Dataset records.
--------------------
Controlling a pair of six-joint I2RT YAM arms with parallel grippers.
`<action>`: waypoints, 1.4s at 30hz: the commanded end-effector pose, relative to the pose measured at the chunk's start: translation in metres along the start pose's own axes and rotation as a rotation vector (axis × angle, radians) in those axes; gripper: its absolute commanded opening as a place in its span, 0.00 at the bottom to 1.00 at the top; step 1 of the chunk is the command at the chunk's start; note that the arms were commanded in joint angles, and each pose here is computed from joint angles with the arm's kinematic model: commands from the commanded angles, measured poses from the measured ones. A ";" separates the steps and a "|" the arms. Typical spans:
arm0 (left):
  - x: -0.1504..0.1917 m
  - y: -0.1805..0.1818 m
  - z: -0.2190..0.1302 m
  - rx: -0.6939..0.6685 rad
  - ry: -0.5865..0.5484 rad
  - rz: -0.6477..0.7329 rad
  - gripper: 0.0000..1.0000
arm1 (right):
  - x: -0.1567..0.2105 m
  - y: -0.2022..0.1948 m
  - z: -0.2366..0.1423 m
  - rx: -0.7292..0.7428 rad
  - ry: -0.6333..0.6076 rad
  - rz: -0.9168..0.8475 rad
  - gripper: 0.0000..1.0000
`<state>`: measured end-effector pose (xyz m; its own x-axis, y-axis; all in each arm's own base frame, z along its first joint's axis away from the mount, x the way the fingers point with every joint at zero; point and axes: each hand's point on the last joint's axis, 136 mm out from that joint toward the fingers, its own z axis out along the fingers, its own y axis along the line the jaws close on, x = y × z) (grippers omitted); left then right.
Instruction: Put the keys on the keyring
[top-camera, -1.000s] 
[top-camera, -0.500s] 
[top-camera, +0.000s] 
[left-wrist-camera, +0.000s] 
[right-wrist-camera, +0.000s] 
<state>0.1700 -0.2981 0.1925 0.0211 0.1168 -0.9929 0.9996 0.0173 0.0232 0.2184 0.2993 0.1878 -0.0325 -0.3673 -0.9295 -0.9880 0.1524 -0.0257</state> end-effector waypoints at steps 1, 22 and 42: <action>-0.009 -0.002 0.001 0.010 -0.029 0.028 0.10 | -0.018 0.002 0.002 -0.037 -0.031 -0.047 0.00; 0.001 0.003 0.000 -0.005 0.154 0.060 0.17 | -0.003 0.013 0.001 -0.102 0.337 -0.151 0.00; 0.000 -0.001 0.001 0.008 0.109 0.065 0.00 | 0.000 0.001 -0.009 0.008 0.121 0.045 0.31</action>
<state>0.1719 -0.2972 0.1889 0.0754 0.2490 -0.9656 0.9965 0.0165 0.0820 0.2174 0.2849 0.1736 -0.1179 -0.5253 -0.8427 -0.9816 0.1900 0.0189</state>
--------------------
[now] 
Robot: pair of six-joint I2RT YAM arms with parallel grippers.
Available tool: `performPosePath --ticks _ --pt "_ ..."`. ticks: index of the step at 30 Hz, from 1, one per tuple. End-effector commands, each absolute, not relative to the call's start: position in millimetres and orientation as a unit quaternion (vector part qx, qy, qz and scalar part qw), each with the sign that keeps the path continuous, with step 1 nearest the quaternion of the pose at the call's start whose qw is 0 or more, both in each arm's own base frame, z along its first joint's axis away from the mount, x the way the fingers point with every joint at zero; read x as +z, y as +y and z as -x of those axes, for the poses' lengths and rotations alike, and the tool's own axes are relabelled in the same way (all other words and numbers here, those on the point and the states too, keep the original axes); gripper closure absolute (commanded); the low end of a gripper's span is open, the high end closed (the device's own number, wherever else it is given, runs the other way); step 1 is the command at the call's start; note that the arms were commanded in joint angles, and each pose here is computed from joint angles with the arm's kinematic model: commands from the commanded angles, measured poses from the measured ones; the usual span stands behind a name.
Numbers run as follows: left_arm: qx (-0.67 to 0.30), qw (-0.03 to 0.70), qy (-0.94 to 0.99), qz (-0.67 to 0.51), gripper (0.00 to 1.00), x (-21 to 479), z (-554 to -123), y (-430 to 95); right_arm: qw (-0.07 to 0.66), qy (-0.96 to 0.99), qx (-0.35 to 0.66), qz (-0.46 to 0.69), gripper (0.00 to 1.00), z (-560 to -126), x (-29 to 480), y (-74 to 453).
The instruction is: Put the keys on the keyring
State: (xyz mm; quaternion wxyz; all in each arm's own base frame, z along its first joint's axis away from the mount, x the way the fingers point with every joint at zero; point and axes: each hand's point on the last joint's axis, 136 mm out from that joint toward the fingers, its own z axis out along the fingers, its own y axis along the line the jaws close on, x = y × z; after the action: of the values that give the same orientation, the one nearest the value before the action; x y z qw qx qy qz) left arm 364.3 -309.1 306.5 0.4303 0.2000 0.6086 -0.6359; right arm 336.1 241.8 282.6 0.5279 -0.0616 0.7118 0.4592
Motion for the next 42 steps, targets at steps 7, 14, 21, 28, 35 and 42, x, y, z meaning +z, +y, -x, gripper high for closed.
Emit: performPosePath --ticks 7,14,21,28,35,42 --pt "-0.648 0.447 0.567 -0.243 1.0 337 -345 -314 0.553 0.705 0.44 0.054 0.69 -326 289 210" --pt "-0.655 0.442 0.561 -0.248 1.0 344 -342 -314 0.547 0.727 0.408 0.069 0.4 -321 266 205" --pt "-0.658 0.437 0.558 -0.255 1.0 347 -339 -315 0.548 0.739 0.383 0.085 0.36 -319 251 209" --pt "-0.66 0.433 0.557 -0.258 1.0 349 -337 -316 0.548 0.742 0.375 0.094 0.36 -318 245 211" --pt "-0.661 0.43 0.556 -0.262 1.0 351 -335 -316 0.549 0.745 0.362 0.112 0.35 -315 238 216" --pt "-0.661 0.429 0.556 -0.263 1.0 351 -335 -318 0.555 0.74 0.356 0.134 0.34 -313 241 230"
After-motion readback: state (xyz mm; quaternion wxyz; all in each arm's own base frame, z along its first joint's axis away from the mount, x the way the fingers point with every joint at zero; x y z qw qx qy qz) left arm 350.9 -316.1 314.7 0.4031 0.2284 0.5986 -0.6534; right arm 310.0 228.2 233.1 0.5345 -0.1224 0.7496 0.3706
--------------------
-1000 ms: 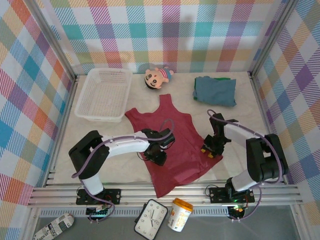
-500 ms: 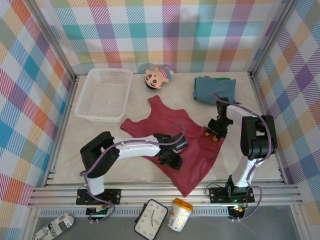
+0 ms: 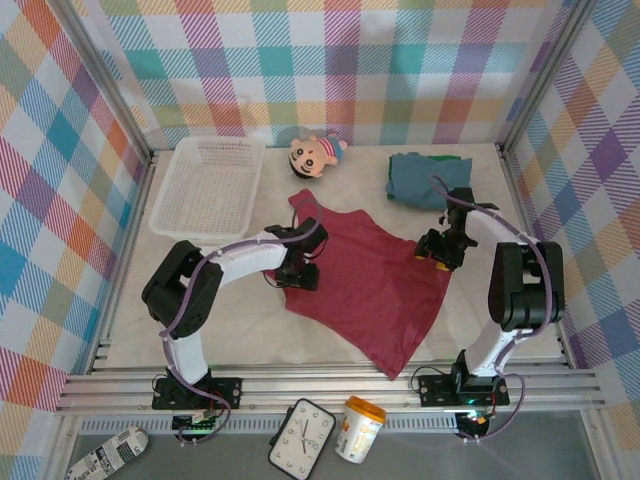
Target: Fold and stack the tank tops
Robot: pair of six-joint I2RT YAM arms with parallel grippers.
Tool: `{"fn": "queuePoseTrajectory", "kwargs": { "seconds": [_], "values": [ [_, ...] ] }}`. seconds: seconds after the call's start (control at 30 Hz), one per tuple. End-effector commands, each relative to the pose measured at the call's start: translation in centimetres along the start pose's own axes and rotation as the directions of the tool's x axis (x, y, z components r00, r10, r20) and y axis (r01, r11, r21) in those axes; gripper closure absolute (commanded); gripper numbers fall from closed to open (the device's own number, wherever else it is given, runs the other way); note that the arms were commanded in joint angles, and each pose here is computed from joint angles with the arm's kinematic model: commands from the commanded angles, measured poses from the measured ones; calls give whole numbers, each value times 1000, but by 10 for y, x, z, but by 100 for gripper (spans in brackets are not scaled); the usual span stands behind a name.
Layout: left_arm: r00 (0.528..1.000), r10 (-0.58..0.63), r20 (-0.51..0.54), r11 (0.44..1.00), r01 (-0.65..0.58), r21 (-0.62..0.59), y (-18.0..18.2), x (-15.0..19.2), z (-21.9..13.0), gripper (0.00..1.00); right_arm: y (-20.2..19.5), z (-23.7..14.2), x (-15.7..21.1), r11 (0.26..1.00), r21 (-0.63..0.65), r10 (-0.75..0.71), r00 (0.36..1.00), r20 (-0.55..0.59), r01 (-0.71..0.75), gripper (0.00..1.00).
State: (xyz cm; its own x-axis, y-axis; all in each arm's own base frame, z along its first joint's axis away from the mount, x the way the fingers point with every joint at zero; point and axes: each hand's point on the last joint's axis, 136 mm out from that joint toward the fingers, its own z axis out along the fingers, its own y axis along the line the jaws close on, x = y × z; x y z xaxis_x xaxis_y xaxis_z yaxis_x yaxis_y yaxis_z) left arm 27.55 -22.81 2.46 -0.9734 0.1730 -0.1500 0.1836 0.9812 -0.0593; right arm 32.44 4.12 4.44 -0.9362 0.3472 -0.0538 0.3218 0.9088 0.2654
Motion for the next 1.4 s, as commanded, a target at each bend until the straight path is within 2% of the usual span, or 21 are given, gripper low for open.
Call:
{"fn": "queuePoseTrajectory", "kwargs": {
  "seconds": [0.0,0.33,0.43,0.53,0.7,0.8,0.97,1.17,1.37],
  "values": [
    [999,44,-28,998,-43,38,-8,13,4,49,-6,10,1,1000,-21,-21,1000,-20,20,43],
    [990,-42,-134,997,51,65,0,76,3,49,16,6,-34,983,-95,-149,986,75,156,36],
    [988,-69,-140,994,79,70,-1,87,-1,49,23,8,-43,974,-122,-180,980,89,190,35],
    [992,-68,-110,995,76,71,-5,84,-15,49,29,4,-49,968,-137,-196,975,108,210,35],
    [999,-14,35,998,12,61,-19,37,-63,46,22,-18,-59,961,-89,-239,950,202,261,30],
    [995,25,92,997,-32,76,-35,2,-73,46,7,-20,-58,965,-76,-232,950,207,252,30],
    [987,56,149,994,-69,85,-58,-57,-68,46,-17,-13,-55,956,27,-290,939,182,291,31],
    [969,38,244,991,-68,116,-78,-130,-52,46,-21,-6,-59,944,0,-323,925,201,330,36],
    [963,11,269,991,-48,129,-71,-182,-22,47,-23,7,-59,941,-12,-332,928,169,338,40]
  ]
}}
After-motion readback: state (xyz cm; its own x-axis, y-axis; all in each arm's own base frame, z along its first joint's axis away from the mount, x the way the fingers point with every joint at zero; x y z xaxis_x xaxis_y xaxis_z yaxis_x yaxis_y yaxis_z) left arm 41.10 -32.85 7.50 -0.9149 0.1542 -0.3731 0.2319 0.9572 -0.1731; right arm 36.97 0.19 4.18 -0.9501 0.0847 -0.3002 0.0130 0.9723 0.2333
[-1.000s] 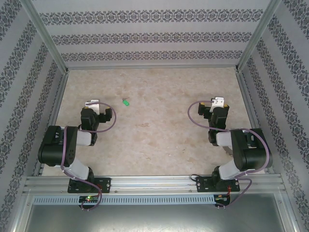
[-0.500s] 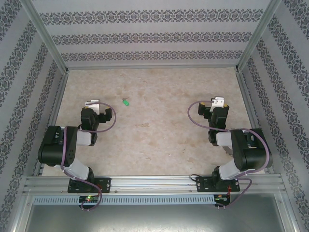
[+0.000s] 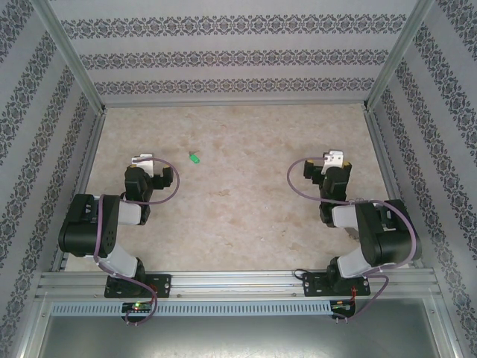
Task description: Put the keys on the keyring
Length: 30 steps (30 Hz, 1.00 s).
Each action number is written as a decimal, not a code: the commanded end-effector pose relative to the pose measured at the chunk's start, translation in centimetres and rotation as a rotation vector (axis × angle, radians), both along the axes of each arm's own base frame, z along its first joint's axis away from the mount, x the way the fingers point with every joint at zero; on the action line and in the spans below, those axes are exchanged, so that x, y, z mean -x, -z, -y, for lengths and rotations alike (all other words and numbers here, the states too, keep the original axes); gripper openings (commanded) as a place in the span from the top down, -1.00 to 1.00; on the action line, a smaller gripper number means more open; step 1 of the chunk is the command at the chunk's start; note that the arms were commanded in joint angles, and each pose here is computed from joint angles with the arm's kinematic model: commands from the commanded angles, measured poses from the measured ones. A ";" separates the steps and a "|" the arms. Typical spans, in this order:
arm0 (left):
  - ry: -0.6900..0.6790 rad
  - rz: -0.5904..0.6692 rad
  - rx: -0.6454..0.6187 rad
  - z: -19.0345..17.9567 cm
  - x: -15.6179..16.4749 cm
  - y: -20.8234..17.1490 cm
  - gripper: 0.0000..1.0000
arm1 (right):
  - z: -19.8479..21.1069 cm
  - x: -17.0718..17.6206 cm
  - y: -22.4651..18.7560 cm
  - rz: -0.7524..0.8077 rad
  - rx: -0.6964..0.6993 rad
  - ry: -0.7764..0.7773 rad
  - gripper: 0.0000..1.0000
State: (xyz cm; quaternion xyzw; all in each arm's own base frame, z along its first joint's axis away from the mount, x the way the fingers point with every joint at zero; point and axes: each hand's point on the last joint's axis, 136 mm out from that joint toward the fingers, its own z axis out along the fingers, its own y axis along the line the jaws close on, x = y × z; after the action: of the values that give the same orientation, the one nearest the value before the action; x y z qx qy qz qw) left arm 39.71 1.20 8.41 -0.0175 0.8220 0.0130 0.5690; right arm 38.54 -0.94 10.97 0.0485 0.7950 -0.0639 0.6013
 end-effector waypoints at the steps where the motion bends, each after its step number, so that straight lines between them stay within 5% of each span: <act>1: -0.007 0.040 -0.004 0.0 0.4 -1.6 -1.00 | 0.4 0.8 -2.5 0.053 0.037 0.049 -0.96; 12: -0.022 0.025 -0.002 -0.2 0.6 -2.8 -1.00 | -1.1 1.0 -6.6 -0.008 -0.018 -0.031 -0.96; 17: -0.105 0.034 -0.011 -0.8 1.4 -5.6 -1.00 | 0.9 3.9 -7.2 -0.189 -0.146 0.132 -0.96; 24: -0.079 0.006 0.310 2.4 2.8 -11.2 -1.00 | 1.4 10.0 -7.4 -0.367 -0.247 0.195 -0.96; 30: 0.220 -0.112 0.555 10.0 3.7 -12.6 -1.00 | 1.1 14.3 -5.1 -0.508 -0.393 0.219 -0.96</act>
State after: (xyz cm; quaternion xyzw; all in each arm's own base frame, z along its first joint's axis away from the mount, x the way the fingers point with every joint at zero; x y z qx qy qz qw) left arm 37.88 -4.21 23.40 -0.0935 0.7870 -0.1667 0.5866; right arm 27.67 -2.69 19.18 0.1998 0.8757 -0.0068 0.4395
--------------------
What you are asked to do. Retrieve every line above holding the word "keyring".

Answer area.
Instruction: Put the keys on the keyring
The instruction is: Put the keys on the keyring
Task description: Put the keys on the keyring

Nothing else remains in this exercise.